Consultation, consensus and collaboration are essential components if the co-habitation in State power is going to bear the expected fruit and be more than mere co-existence in different official addresses. While constant, smooth, and even elaborate collaboration may only be in the realm of fantasy, certainly, one would expect to see the avoidance of competitive politics and politicking. After some initial bouts of name-calling, mutual blaming, and some manoeuvres by both side, the past year had seen some 'cease-fire' between the two parties just as there has been a cease-fire on the war front.

Obviously, the compulsions to compete, to deny the other side any credit or legitimacy and, to undermine the other side's political power (if necessary, via an economic squeeze), yet prevail. Even if both parties share power in the State, the compulsions of rivalry are such that both sides are not content to remain inter-dependent but are striving to consolidate their own autonomous bases of power within the institutions of governance and State power.

The President has accused the UNF Government of plotting to re-structure the Development Lotteries Board and thereby cut off a significant source of finance for the Presidency.

Given the ethos of party rivalry and the legacy of party behaviour, such suspicions are not surprising and probably have a ring of truth. But if that is the case, and if the UNF is, indeed manoeuvring to reduce the President financial resource capacity, why does the Presidency close this competitive circuit by responding in the same manner? If consultation is the key to a successful co-habitation, as is being acknowledged by both sides, why did not the President's side (and the PA) seek to clarify the UNF's position on the DLB through consultation first?

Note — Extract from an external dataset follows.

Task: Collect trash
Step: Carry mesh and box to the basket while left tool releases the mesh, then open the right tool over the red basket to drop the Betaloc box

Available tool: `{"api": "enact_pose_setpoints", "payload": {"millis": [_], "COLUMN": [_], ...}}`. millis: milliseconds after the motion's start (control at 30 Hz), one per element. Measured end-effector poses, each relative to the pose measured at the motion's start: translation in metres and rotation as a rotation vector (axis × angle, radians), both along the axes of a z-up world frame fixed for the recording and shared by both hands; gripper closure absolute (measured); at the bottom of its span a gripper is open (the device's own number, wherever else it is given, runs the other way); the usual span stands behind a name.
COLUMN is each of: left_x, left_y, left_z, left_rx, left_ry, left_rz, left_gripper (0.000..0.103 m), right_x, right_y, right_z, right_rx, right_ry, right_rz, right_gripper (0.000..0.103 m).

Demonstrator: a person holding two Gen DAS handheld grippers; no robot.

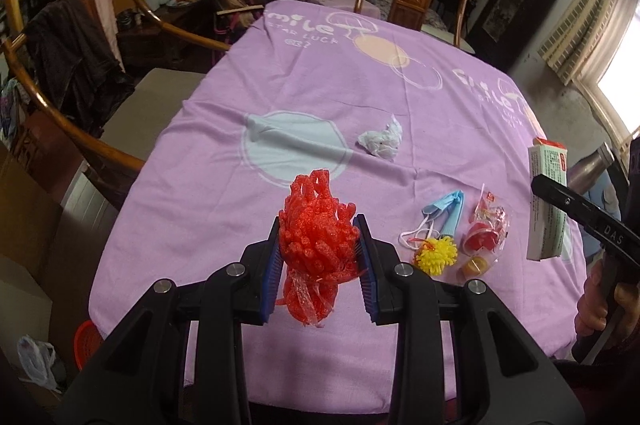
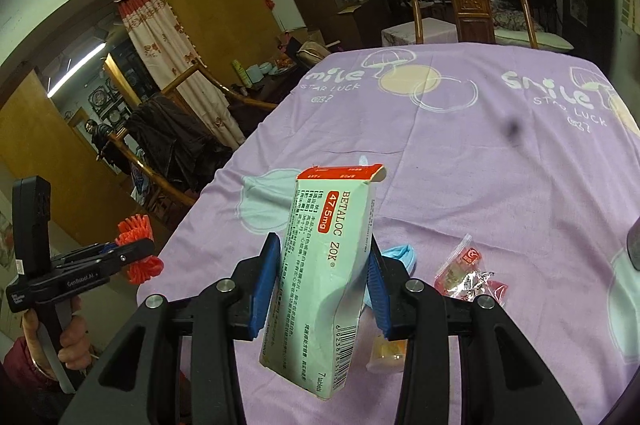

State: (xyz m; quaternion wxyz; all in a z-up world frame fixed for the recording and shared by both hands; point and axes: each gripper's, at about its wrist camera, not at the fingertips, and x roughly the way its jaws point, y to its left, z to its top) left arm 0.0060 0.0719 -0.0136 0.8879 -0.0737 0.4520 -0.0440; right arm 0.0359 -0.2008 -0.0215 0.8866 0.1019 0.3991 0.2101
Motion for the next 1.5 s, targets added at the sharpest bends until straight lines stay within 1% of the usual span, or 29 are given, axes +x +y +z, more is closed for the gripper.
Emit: {"api": "enact_pose_setpoints", "payload": {"millis": [67,200,367,433,533,633,767,800,833,867,900,967,1100,1200,1367,1500], "left_x": [-0.005,-0.014,-0.043,-0.061,-0.093,-0.126,-0.167,-0.175,-0.180,-0.185,-0.191,-0.202,-0.224,-0.242,-0.281,-0.314], "left_y": [0.010,0.043,0.108,0.143,0.198,0.245,0.296,0.305,0.312,0.316,0.322,0.332,0.348,0.357,0.368,0.372], "left_z": [0.003,0.005,0.005,0.000,-0.015,-0.035,-0.067,-0.073,-0.079,-0.085,-0.091,-0.096,-0.095,-0.090,-0.077,-0.064], "left_rx": [0.000,-0.007,-0.001,0.012,0.003,0.020,0.008,0.002,-0.006,-0.010,-0.008,-0.019,-0.054,-0.062,-0.054,-0.031], "left_ry": [-0.013,-0.023,-0.028,-0.022,0.015,0.068,0.151,0.164,0.181,0.198,0.217,0.228,0.228,0.226,0.214,0.210], "left_rz": [0.017,0.061,0.149,0.209,0.307,0.402,0.500,0.518,0.529,0.542,0.566,0.606,0.660,0.715,0.816,0.893], "left_gripper": [0.069,0.069,0.069,0.069,0.069,0.069,0.069,0.067,0.065,0.053,0.037,0.024,0.019,0.019,0.019,0.018], "right_x": [-0.004,-0.003,0.000,-0.001,-0.003,-0.006,-0.010,-0.011,-0.012,-0.015,-0.018,-0.024,-0.038,-0.051,-0.081,-0.105], "right_y": [0.006,0.029,0.086,0.124,0.169,0.212,0.266,0.277,0.288,0.302,0.309,0.329,0.366,0.397,0.456,0.498], "right_z": [0.005,0.008,0.010,0.013,0.017,0.022,0.029,0.030,0.032,0.033,0.034,0.035,0.034,0.029,0.016,0.008], "right_rx": [-0.007,-0.001,0.023,0.007,-0.018,-0.044,-0.078,-0.084,-0.092,-0.105,-0.110,-0.121,-0.140,-0.147,-0.161,-0.160], "right_ry": [-0.018,-0.028,-0.017,-0.021,-0.030,-0.035,-0.030,-0.028,-0.028,-0.029,-0.028,-0.021,-0.005,0.028,0.084,0.120], "right_rz": [0.002,0.013,0.084,0.148,0.225,0.292,0.375,0.390,0.406,0.431,0.445,0.484,0.564,0.655,0.837,0.957], "right_gripper": [0.061,0.061,0.061,0.061,0.061,0.061,0.061,0.061,0.061,0.061,0.061,0.061,0.061,0.061,0.061,0.060]}}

The bottom line is that both major national formations are quite wrong to continue to manoeuvre over the spheres of control and the resources within the State. The bottom line is that a successful co-habitation is based on an inter-dependence by the two parties rather than any attempt to carve out autonomous bases of power within the State.

If the President feared an economic squeeze via a denial of the DLB resources, her option, in the context of a popularly mandated co-habitation, is to engage in dialogue with the UNF Government and to publicly challenge the UNF to clarify matters. It is before the public's critical eye that the President can challenge the UNF to end such manoeuvres. She, herself, cannot afford to engage in similar manoeuvres.

Perhaps the positive thing that is emerging from the current political skirmishes is the importance and validity of the consultative process. If the UNF now sees merit in upholding the spirit of Article 44 of the Constitution, it also means that the PA can, in the future, hold the UNF to that spirit. But to be able to do that, the PA and its leader must categorically move away from its own resort to conspiracy and manoeuvre.